## PROVIDED DATA
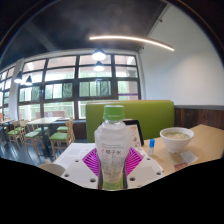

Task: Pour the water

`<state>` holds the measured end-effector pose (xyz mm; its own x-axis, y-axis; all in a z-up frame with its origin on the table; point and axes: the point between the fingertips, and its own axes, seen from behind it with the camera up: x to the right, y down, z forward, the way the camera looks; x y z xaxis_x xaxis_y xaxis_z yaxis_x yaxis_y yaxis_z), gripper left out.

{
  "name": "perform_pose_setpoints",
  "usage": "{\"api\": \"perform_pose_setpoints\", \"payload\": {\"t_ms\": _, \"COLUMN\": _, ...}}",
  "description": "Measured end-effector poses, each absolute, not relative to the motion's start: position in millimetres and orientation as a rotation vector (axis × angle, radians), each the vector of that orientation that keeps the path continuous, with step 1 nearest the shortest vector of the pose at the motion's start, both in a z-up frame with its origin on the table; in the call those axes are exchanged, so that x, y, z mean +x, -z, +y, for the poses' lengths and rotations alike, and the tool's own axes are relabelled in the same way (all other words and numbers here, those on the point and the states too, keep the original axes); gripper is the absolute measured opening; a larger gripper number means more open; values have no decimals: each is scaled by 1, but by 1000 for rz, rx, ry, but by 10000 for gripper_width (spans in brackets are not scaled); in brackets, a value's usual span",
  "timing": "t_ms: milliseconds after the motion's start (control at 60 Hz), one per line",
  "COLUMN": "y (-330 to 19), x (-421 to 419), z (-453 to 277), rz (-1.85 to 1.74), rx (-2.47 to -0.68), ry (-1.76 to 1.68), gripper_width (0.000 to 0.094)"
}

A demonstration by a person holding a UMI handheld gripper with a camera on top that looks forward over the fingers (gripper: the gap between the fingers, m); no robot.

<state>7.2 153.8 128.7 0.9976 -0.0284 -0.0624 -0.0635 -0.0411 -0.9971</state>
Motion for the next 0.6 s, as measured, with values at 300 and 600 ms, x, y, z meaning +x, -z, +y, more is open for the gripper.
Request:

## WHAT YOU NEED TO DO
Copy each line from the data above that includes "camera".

## EXERCISE RESULT
`<state>` holds the measured end-effector pose (xyz mm; its own x-axis, y-axis; all in a z-up frame with its origin on the table; point and axes: the point between the fingertips, and its own axes, seen from behind it with the camera up: x to the right, y down, z forward, the way the camera looks; x y z xaxis_x xaxis_y xaxis_z yaxis_x yaxis_y yaxis_z), gripper left out.
A demonstration by a person holding a UMI handheld gripper with a camera on top that looks forward over the fingers (gripper: the gap between the fingers, m); no robot.

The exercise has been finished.